Le linee di frattura provocate dalla discussione sul riarmo e la difesa europea percorrono i due schieramenti, e spesso si insinuano all’interno dei singoli partiti. Vale per la maggioranza, e forse ancor più per l’opposizione. Le recenti parole di Romano Prodi lo confermano: l’ex premier è uno sostenitore aperto di quel piano Von der Leyen che Elly Schlein vorrebbe radicalmente riscritto e che mezzo Pd ha bocciato nell’emiciclo di Strasburgo. Un piano avversato con tutte le forze dai 5 Stelle e da Alleanza Verdi Sinistra, mentre riscuote la piena approvazione di Calenda e di +Europa.
Sotto il cielo dell’opposizione, insomma, il caos regna sovrano.
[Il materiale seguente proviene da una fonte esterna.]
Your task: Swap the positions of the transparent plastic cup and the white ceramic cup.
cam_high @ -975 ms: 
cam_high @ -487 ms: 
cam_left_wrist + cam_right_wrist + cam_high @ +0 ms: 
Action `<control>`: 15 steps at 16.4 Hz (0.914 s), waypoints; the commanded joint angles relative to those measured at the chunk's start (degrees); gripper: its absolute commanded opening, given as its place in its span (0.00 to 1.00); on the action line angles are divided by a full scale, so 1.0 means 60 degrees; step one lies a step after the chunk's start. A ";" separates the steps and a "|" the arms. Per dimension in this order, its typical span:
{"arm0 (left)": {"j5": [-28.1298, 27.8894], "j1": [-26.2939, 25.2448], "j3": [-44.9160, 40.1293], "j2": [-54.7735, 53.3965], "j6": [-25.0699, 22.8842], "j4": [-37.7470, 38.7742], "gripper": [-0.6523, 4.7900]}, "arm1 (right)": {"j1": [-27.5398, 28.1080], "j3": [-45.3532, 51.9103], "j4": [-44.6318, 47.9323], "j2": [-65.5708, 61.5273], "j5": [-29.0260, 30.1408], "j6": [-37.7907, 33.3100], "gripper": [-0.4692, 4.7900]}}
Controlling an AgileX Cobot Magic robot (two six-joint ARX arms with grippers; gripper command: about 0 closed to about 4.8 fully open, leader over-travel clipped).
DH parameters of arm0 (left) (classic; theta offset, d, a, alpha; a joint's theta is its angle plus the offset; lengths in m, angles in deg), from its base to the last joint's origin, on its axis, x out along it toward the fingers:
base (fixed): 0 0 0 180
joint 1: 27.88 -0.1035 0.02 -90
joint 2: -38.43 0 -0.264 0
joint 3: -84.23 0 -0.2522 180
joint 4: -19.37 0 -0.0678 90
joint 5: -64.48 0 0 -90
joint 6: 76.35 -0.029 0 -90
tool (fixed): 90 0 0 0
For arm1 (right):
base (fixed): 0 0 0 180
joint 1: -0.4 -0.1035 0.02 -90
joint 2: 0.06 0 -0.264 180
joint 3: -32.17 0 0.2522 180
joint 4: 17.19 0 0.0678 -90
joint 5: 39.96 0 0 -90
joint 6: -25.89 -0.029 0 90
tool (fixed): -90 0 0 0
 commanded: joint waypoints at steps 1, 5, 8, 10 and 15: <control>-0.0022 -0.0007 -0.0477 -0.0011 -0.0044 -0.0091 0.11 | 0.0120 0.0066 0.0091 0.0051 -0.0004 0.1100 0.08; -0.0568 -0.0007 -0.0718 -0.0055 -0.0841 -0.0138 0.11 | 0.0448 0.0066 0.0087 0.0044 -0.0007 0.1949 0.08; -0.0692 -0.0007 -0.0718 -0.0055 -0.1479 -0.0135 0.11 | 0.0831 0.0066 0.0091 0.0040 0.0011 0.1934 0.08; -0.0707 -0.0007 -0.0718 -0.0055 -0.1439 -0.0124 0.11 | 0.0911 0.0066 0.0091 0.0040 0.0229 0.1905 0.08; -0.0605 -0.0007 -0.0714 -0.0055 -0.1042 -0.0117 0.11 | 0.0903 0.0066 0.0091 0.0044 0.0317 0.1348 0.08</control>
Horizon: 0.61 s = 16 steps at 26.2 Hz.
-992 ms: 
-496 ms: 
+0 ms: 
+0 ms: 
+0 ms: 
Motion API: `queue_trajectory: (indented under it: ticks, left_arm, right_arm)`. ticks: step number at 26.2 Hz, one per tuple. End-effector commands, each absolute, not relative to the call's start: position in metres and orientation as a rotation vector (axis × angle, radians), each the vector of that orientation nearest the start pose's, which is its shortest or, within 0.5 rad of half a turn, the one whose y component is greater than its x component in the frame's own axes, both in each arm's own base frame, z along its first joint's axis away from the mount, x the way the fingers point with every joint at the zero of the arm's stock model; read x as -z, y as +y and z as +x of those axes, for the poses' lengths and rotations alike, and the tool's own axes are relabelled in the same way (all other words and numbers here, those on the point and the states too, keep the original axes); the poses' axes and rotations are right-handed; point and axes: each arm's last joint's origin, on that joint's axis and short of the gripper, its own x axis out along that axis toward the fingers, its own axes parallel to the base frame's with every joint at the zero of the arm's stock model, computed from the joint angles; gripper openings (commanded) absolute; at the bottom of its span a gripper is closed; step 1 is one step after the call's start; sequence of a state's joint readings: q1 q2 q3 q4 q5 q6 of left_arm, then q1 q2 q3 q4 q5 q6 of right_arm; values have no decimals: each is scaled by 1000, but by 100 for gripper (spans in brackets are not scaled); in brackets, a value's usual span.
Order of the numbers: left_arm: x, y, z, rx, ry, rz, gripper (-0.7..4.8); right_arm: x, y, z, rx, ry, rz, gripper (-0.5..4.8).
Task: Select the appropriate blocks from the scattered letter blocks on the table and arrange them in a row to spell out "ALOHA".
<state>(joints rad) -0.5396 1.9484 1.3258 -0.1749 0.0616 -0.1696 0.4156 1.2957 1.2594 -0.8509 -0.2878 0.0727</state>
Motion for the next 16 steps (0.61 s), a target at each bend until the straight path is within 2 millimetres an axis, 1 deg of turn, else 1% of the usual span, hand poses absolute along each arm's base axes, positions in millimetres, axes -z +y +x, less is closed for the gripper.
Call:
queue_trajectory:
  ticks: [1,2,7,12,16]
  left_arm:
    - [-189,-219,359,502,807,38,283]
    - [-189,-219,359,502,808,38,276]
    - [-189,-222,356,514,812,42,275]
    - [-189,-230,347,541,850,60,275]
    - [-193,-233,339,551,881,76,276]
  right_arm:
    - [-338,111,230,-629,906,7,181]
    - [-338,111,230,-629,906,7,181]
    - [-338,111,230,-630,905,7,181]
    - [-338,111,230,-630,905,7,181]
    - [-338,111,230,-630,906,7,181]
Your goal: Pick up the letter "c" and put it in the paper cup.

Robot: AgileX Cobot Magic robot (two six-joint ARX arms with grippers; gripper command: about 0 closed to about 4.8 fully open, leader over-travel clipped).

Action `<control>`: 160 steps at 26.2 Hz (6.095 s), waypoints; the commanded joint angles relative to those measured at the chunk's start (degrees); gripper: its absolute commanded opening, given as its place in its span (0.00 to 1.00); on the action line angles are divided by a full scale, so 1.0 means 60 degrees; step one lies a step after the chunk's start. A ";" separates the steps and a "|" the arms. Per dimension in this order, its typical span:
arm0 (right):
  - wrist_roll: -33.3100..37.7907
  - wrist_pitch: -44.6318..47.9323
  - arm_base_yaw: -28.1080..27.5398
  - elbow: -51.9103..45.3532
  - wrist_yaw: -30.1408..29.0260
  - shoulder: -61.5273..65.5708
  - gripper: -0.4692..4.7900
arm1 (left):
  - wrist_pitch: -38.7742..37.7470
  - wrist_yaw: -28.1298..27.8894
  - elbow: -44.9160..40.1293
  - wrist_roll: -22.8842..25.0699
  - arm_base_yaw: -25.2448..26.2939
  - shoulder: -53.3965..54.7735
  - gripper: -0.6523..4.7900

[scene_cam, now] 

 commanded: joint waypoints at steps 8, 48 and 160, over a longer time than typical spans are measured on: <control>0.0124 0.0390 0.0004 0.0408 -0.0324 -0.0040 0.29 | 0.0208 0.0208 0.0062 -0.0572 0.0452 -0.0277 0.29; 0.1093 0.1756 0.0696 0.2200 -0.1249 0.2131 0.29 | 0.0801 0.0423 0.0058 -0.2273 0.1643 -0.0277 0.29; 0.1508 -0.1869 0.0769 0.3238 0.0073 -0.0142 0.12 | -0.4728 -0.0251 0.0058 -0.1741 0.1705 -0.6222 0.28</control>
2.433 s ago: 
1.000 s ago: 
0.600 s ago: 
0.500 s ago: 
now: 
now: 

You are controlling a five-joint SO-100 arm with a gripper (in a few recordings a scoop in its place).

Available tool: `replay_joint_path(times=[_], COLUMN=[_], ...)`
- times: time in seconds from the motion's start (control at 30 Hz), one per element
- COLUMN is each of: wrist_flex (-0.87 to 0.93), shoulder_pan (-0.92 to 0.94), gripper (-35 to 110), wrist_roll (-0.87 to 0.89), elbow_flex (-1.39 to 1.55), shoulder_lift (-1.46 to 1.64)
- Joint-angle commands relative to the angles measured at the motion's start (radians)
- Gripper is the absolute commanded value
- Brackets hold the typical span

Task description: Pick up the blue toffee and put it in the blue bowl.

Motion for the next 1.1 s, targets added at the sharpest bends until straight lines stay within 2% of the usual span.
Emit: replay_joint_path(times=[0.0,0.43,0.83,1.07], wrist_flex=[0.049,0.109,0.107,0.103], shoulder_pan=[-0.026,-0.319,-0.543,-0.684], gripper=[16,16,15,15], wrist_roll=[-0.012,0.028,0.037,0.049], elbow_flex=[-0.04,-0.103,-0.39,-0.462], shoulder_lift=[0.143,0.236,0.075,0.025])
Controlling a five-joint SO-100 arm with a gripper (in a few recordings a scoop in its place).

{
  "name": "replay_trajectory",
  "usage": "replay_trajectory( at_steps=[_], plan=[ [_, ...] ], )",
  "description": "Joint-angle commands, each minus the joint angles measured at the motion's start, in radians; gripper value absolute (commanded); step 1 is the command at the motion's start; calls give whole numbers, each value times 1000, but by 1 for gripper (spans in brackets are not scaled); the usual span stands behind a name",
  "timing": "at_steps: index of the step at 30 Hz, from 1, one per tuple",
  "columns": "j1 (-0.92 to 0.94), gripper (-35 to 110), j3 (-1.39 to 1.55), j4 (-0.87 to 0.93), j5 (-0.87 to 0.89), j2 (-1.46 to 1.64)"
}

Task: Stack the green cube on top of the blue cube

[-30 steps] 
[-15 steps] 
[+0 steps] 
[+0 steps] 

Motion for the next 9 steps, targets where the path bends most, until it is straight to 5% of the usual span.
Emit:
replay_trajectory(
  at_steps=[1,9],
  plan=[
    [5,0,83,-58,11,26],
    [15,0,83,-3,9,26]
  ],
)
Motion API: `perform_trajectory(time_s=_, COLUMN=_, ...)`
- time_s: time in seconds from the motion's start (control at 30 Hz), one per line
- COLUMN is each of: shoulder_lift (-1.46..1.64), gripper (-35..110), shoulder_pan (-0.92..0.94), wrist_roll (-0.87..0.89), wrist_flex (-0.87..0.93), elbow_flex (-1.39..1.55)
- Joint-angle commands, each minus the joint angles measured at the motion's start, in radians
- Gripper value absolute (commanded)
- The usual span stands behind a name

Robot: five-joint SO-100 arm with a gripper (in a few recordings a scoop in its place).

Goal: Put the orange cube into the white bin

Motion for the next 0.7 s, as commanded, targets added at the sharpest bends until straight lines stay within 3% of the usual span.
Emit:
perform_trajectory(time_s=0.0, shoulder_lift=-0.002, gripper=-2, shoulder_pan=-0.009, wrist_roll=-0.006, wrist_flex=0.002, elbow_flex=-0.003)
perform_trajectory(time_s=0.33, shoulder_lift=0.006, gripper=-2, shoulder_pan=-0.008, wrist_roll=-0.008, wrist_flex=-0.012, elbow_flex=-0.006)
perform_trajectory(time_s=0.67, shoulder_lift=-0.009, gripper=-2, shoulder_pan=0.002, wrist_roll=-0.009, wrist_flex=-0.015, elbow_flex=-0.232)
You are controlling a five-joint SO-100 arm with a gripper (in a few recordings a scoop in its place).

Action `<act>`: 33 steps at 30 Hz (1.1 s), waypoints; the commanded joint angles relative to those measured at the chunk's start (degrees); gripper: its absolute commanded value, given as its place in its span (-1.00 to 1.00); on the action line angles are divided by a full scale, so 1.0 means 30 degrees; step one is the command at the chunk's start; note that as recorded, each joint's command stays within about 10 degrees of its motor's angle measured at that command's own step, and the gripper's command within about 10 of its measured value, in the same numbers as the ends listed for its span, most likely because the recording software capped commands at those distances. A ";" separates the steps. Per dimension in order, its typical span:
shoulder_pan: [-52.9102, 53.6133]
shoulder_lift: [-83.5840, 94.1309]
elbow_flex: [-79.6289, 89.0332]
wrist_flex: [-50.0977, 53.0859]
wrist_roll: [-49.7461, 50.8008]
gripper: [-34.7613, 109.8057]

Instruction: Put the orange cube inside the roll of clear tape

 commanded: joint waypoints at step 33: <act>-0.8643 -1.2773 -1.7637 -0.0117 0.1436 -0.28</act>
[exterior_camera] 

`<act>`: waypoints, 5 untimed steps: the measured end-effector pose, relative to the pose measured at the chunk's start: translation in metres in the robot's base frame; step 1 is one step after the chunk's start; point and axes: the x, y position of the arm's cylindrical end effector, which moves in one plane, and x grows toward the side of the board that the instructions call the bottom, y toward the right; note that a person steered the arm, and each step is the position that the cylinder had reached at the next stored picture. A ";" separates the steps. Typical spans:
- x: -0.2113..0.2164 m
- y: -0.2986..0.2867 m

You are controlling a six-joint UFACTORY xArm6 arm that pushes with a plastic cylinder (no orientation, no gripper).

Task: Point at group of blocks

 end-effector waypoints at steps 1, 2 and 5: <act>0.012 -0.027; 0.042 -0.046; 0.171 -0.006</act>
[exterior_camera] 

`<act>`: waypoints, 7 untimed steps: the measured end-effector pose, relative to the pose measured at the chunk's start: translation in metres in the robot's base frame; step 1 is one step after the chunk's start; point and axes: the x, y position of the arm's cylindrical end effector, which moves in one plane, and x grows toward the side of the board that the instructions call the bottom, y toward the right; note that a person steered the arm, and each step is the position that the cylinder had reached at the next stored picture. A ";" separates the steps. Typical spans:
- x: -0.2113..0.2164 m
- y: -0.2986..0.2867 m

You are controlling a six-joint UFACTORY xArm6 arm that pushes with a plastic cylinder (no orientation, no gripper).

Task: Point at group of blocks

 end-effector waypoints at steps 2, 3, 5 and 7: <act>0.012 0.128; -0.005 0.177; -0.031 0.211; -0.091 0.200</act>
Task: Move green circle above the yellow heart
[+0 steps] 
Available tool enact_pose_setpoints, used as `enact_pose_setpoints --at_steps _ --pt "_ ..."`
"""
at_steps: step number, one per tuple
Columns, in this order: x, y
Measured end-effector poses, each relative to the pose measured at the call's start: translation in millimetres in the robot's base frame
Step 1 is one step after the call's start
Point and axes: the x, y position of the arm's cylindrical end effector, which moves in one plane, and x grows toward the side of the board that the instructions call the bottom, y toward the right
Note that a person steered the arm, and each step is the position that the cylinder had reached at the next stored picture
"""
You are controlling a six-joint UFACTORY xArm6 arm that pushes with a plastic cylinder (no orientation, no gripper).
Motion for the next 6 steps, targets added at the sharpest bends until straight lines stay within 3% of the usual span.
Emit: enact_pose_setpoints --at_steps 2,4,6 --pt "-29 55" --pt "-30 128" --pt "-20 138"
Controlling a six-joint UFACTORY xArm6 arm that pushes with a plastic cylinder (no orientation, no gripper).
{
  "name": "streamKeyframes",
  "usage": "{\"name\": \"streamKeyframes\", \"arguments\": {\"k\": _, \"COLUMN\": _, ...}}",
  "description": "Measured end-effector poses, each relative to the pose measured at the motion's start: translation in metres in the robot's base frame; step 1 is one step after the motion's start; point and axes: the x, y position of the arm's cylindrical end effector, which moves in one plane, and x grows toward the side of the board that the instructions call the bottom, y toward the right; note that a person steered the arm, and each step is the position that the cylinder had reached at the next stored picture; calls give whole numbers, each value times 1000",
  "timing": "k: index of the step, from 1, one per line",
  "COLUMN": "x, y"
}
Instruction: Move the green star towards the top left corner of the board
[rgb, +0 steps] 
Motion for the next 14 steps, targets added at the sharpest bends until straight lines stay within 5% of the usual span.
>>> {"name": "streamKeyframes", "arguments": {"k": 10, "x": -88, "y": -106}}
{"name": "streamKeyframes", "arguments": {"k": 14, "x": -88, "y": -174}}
Ma non è il campo largo a governare il Paese, quindi un tutti-contro-tutti su questo versante dello schieramento politico non ha effetti concreti, e finisce per passare sostanzialmente inosservato, se non nella prospettiva di quanto sia difficile oggi costruire uno straccio di alternativa credibile al governo guidato da Giorgia Meloni, che fra tre giorni supererà in durata gli 886 giorni a Palazzo Chigi proprio del primo esecutivo del professore bolognese, raggiungendo il quinto posto per durata fra i 60 governi della nostra storia repubblicana.
Tre partiti, tre posizioni in politica estera. E anche piuttosto distanti fra di loro. L’attrito fra Tajani e la Lega lo indica chiaramente. La telefonata fra Salvini e JD Vance, vice di Trump, è stata vista come un’invasione di campo dal titolare della Farnesina. Ma alla fine la premier ha sin qui dimostrato di saper tenere a bada i suoi alleati, e di avere la forza politica di saper fare una sintesi vincolante per tutta la coalizione.
Non necessariamente, però, una leadership forte e in grado di dare la linea è sufficiente, specie nel momento in cui sulla rotta da percorrere c’è più di una perplessità. Oscillare fra Casa Bianca e Bruxelles, fra Europa e Stati Uniti non è affatto facile. Negli ultimi giorni la premier è sembrata muoversi con estrema cautela. Ed è sembrata prendere tempo in attesa che la situazione si faccia più chiara.
Al vertice europeo si è mossa soprattutto in senso negativo. Prima priorità: evitare che il piano di riarmo di von der Leyen finisca per avvantaggiare eccessivamente l’industria tedesca alla ricerca di uno spazio, visto che quello dell’automobile si è ridotto.
Seconda priorità: evitare che le nuove spese per la difesa gravino sui conti pubblici più del dovuto. È la posizione di Giorgetti. Perché senza un adeguato allentamento del rigore finanziario dell’Unione solo la Germania potrebbe permettersi il piano di riarmo senza tagliare la spesa sociale. Chiarezza quindi sulla pars destruens, la pars construens può attendere.
Giovedì Meloni volerà a Parigi, alla riunione dei Paesi “volenterosi” che sostengano l’Ucraina convocata da Macron. E magari, nel frattempo, dalle trattative in Arabia Saudita si sarà capito se Trump è riuscito a costruire le condizioni per un cessate il fuoco fra Mosca e Kiev.
Meloni e Crosetto si sono detti disponibili a partecipare a una missione di peacekeeping solo sotto egida ONU e non come Unione Europea. E che il Cremlino opponga sin qui un fermo no alla presenza di militari dei Paesi NATO che hanno aiutato gli ucraini costituisce un motivo di sollievo. Evita una patata bollente.
Anche sui dazi la posizione di Palazzo Chigi è di attesa. E i collaboratori hanno suggerito alla premier di evitare l’imminente visita alla Casa Bianca, quantomeno sino al 2 aprile, data in cui dovrebbero entrare in vigore i dazi americani sulle merci europee. Con Trump, del resto, il condizionale è d’obbligo su tutti i campi. Meglio muoversi solo quando le carte dell’amministrazione a stelle e strisce saranno calate sul tavolo.
Tutto cambia rapidamente da quando Trump è tornato in sella, ma proprio per questo è preferibile attendere che la polvere si depositi prima di mettere il piede in fallo. L’attesa però non potrà essere infinita: prima o poi i nodi verranno al pettine, e Meloni dovrà decidere cosa fare. L’idea di essere ponte fra Europa e Stati Uniti in questo momento pare complicata da attuare e difficile da sostenere.